Washington - Social media posts of Donald Trump and Shinzo Abe
huddling with aides in a public dining room after North Korea's missile test
raised questions on Monday about his administration's handling of sensitive
information.
The conversation - which would ordinarily take place behind closed
doors and be classified - was captured on camera from close range by a member
of Trump's Mar-a-Lago club in Palm Beach, Florida on Saturday.
Facebook user Richard DeAgazio posted pictures of Trump huddling
with aides and Abe, and taking calls.
One caption of the now removed posts read: "The President
receiving the news about the Missile incident from North Korea on Japan with the Prime Minister sitting next
to him".
DeAgazio later wrote: "The
Prime Minister Abe of Japan huddles with his staff and the President is
on the phone with Washington DC. the two world leaders then conferred and then
went into another room for hastily
arranged press conference. Wow.....the center of the action!!!"
North Korea launched a new ballistic missile Sunday, as it edges ever closer to marrying nuclear and missile
technology that could deliver a devastating payload to the continental United
States.
When the president is away from the White House, many crisis
conversations take place in a Sensitive Compartmented Information Facility - or
SCIF.
The facilities are normally out-of-bounds for individuals without security clearance and common digital devices such as unsecured mobile phones.

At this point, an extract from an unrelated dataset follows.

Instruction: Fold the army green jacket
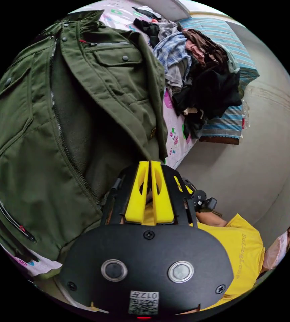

The White House said that Trump was briefed in such a room
"prior to dinner" and that no sensitive information was shared at the
table.
"There is no one in that picture around him or whatever that
isn't part of the US delegation or the Japanese delegation, they were reviewing
the logistics for the press conference," said White House spokesman Sean
Spicer.
"The president was
subsequently briefed again in a classified setting, after the dinner,
before they went out and spoke."
But Democrats were fuming, and quick to recall Trump's criticism
of 2016 election rival Hillary Clinton's use of a private email server.
"There's no excuse for letting an international crisis play
out in front of a bunch of country club members like dinner theatre," said the Democratic leader in
the House of Representatives, Nancy Pelosi.